Task item:
The required result is the number of lines below that hold the word "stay", stated without anything else.

Exercise inputs: Begin

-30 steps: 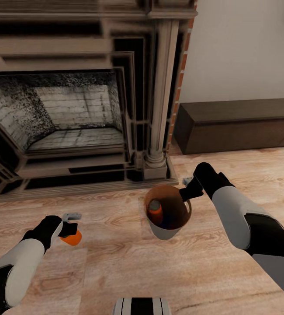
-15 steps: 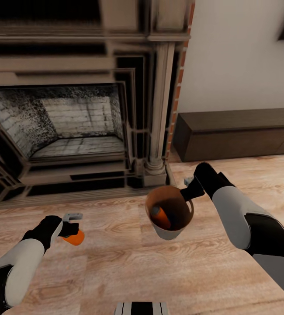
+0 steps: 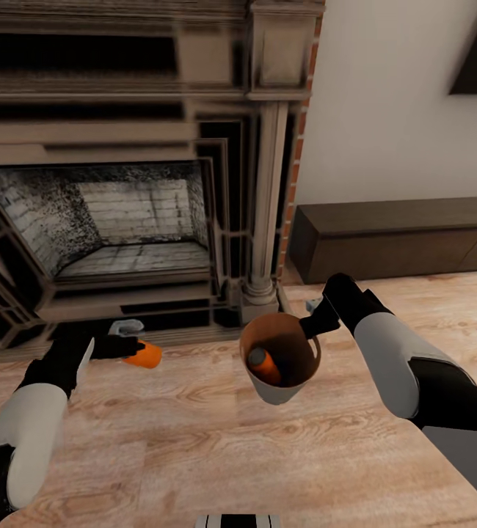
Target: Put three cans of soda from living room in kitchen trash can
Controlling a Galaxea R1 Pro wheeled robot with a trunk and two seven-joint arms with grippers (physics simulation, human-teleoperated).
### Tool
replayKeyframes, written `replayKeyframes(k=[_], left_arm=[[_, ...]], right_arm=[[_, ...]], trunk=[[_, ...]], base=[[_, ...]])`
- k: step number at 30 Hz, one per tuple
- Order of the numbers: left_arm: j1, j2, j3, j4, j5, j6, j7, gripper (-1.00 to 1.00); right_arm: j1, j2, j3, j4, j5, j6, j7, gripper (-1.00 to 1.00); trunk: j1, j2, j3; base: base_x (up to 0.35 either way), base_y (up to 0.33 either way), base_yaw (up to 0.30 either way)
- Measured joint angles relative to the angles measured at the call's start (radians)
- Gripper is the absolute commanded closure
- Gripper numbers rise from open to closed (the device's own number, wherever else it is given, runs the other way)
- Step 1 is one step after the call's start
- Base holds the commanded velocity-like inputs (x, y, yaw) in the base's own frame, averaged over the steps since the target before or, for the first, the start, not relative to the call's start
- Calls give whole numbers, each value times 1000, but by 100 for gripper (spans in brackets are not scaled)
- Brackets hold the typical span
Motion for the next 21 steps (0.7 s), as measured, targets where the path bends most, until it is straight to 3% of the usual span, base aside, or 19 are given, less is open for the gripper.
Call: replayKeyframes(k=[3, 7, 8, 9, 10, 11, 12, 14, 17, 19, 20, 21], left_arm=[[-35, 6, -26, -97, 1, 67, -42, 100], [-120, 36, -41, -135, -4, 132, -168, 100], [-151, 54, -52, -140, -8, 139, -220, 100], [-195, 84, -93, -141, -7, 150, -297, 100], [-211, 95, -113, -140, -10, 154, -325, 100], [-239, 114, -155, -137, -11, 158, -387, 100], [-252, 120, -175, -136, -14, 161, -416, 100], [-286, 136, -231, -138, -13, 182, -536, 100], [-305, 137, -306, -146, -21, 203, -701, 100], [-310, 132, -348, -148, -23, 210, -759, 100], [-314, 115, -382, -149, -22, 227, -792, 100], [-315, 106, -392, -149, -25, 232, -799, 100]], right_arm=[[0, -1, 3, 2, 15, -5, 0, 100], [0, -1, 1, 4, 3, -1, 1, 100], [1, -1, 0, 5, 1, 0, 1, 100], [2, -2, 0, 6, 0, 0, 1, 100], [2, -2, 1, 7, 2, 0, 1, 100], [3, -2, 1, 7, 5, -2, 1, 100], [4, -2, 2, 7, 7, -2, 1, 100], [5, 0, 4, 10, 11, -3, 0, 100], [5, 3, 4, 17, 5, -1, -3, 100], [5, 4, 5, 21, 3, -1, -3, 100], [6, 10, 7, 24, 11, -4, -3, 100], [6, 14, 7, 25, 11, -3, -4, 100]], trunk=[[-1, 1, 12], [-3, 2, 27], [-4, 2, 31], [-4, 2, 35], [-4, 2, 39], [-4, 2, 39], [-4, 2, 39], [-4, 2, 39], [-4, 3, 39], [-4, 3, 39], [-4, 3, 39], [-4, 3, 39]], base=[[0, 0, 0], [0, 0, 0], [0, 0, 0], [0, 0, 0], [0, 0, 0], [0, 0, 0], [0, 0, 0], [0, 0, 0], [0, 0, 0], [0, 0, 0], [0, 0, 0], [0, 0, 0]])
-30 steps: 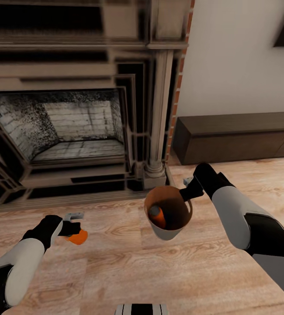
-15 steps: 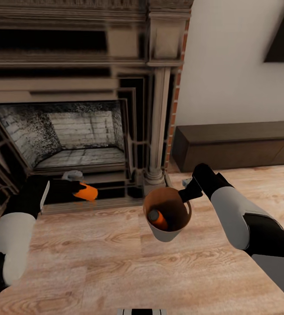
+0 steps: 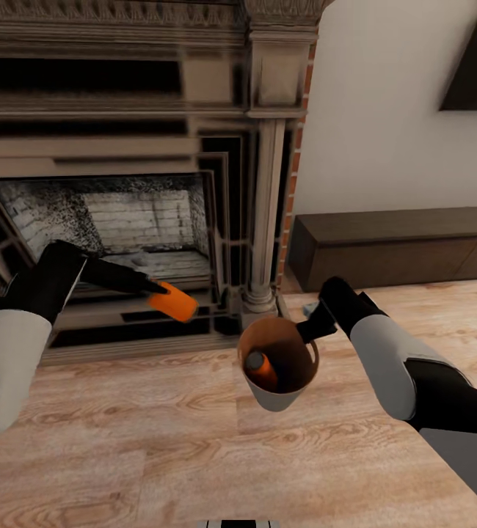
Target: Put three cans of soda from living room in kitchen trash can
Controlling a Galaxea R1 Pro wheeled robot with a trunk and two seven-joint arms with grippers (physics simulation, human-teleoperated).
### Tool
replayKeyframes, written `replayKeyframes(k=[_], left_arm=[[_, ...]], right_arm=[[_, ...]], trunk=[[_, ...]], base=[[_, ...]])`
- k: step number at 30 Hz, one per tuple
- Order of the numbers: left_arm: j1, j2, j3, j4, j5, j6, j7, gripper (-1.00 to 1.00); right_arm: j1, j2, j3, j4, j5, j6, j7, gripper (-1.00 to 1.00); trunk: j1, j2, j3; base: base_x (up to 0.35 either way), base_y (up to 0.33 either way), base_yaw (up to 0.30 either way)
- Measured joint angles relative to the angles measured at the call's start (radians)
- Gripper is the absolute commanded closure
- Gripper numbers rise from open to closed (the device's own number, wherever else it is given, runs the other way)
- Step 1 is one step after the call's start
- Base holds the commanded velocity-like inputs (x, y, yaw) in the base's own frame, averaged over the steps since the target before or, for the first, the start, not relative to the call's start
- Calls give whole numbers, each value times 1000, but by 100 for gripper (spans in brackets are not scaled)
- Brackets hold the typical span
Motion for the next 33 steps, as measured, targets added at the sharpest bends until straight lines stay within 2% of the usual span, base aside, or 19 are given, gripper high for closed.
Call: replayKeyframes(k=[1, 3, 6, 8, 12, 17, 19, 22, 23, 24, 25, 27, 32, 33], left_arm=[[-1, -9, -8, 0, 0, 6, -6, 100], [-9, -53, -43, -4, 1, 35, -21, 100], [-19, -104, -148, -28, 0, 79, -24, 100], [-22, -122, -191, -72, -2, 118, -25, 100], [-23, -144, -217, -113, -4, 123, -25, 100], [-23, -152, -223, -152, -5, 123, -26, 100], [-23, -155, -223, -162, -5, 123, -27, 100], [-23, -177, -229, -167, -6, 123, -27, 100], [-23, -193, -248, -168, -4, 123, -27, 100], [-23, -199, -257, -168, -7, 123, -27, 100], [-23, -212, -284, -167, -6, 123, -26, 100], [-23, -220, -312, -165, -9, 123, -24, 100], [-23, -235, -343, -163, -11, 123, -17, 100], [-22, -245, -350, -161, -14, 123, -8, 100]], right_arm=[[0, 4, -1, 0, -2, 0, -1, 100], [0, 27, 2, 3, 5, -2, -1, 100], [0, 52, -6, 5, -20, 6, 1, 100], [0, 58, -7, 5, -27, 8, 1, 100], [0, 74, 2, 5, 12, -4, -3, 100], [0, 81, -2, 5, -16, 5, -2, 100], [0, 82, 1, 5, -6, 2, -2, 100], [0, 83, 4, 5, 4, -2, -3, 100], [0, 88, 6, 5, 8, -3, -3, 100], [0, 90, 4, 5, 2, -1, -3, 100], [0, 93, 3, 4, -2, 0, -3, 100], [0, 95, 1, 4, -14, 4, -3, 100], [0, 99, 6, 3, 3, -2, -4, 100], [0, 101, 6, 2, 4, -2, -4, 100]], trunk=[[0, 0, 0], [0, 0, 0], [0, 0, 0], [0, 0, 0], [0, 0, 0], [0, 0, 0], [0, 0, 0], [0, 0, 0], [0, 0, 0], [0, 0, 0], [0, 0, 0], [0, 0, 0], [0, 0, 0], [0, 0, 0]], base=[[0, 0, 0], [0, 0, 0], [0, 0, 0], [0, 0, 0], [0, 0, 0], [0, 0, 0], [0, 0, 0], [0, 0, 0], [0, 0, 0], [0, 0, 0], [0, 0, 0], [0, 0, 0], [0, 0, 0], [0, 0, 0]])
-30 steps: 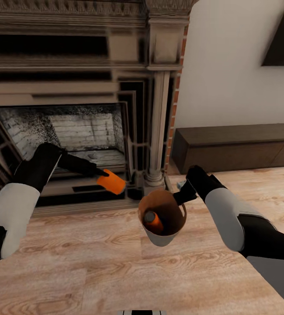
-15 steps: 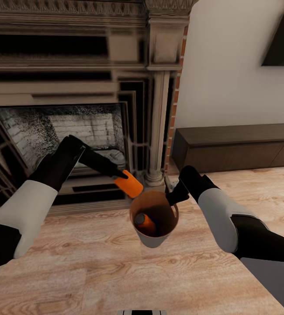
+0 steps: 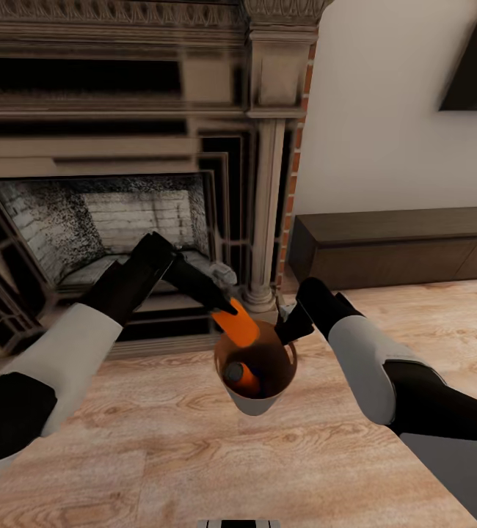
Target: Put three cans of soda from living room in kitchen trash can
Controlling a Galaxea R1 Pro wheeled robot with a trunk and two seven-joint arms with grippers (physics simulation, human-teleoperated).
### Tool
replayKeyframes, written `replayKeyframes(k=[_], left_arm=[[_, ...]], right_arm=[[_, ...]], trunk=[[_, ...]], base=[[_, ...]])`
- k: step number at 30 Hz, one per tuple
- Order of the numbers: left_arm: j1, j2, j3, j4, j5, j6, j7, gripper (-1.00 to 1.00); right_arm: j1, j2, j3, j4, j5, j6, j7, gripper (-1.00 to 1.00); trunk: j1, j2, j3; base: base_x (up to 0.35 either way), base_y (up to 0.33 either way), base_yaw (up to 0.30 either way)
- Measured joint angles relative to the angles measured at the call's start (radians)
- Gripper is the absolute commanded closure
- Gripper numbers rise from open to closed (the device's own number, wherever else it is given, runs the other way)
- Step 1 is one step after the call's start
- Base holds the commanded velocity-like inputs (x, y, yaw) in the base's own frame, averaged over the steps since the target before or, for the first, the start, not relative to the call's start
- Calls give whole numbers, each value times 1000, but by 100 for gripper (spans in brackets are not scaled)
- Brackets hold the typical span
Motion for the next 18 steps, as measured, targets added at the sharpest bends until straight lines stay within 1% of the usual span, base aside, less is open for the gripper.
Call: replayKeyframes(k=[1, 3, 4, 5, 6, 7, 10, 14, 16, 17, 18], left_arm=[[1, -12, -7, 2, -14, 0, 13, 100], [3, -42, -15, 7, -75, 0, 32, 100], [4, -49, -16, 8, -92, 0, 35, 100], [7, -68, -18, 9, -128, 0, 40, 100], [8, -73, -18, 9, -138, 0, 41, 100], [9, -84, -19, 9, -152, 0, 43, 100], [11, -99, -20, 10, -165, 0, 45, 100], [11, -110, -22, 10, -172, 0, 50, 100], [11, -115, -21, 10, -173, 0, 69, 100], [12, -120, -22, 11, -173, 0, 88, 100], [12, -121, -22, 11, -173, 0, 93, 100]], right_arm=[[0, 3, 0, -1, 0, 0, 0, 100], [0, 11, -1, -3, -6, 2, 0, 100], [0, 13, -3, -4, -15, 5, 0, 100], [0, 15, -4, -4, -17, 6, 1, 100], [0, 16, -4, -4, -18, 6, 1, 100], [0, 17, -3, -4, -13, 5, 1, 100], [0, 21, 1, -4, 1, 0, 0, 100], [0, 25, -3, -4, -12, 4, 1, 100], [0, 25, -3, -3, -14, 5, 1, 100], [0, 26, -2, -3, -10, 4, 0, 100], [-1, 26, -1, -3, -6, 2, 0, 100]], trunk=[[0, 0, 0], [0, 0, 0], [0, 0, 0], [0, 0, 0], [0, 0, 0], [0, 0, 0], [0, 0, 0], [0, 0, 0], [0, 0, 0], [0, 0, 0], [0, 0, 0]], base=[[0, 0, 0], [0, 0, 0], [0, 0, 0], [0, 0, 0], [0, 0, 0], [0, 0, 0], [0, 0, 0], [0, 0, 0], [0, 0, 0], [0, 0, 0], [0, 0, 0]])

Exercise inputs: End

Output of the exercise:
2